La despedida de un deportista genial
Descontado que ver jugar al español Andrés Iniesta supone siempre un banquete de fútbol, sus partidos del Mundial de Rusia tendrán el carácter singular de que serán los últimos con la camiseta de España y que también representarán su segunda y definitiva despedida del alto nivel.
Entre vítores y manantiales de emoción ya dio las hurras en el Barcelona, al parecer para disfrutar de suculentos cuarteles de invierno en la liga japonesa, de modo que en Rusia afrontará la última etapa de vara alta uno de los mejores jugadores que alumbró España y uno de los más geniales del siglo en curso.
Sí, por cierto, un verdadero portento del balompié, una lumbrera, un sabio, si por genio puede entenderse a quien ve más que los demás, anticipa, construye, instituye y es digno del rótulo propio de la selecta minoría que representa y distingue a una época.
De eso, de representar y distinguir Iniesta ha tenido de sobra.
Como para hacer dulce, hubiera dicho nuestros mayores.
Es que en los tiempos de un rendimiento físico sin precedentes, en el tope mismo, o por ahí, de las posibilidades de los preparadores más formados, capacitados e innovadores, Iniesta supo hacer trizas la trasnochada idea de que el fútbol es un juego de velocidad y honró como pocos la luminosa verdad de que en realidad el fútbol es un juego de velocidades.
De velocidades, de ritmos, de vacaciones, de pausas, de conexiones múltiples, pero eso sí, bajo la persistente y severa exigencia de la toma de buenas decisiones, de decisiones correctas, de las que con más urgencia reclama la jugada.
En este punto, Iniesta ha sido la consumación del entendimiento, una aceitada máquina de ofrecer soluciones en cualquier lugar de la cancha y sobremanera en las zonas de la cancha donde se cierran los caminos, los pasillos y las puertas de llegada al área adversaria.
Iniesta nació el 11 de mayo de 1984 al sureste de la península ibérica, en el municipio de Fuenteabilla, Albacete, donde empezó a jugar al fútbol federado a la edad de ocho años, hasta que en noviembre de 1996 ingresó a la célebre escuela de La Masía.
En el Barcelona fichó don Iniesta a su hijo Andrés, aun cuando sabía que su corazón rendía fidelidad a la blanca camiseta de un club cuyo estadio está en la avenida Castellana de la capital española.

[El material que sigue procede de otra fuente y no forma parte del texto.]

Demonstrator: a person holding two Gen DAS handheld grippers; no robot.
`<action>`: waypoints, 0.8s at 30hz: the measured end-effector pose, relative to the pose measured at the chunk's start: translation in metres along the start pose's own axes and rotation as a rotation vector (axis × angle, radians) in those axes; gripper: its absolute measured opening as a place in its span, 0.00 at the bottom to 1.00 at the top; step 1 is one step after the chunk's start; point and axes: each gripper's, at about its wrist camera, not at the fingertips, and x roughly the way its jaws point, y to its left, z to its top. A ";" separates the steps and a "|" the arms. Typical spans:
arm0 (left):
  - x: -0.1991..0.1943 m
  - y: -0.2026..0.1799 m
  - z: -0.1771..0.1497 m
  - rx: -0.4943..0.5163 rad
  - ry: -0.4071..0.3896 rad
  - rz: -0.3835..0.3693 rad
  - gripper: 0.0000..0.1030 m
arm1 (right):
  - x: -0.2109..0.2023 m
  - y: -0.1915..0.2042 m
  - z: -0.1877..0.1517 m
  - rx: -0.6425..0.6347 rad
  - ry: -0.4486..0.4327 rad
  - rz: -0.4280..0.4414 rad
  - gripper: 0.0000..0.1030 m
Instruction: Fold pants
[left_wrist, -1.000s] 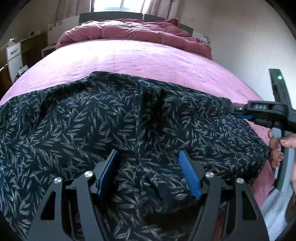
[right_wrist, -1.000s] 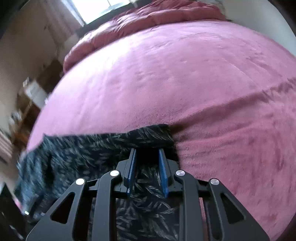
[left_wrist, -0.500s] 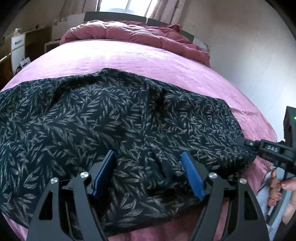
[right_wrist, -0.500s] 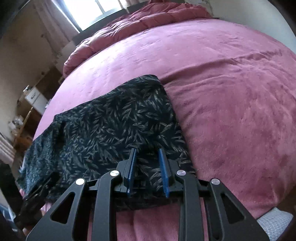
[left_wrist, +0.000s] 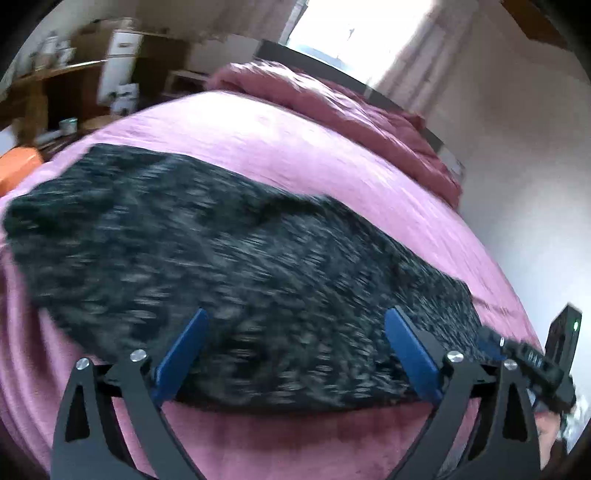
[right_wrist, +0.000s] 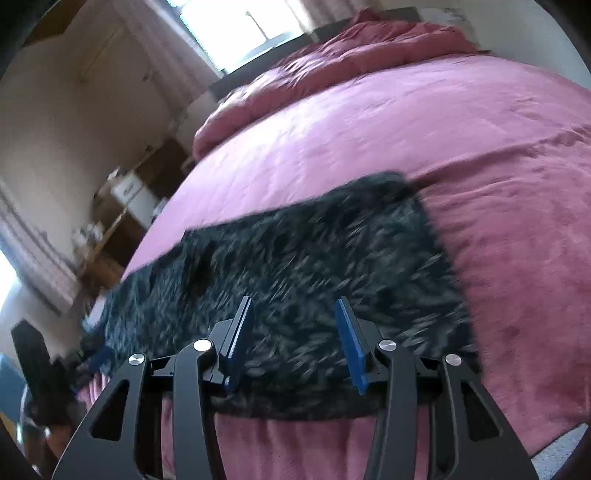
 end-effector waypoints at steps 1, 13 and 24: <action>-0.008 0.011 0.002 -0.028 -0.019 0.016 0.96 | 0.005 0.005 0.000 -0.017 0.021 -0.001 0.44; -0.049 0.125 0.017 -0.425 -0.095 0.225 0.89 | 0.012 0.001 -0.002 0.004 0.082 0.001 0.47; -0.016 0.158 0.034 -0.470 -0.058 0.206 0.66 | 0.013 0.001 -0.004 0.002 0.084 0.000 0.47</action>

“Pues sí, yo era del Madrid, a todo poder”, admitió Iniesta muchos años después, cuando su nombre ya estaba marcado a fuego como uno de los más virtuosos sinónimos culés.
En doce temporadas en el Barsa (desde octubre de 2012 en la exquisita Brujas, Bélgica, Flandes Occidental, hasta hace un par de semanas en el Camp Nou), el crack con cara “de oficinista” (Menotti dixit) llenó todos los casilleros, fue una pieza clave en la conquista de 32 títulos, en las dos Eurocopas ganadas por España y convirtió el gol de la victoria en la final de la Copa del Mundo de Sudáfrica 2010 en el Estadio Soccer City de Johannesburgo.
Debutó en el Barcelona B con el dorsal 34, en Primera con el 24 y se hizo célebre con el 8, aunque desde el punto de vista simbólico es un 10 químicamente puro, 10 en discernimiento, 10 en creatividad, 10 en el arte de la elegancia
Un diez primordial y sideral, Iniesta, cuya presencia en Rusia hará más favorita a su selección y más Mundial al Mundial.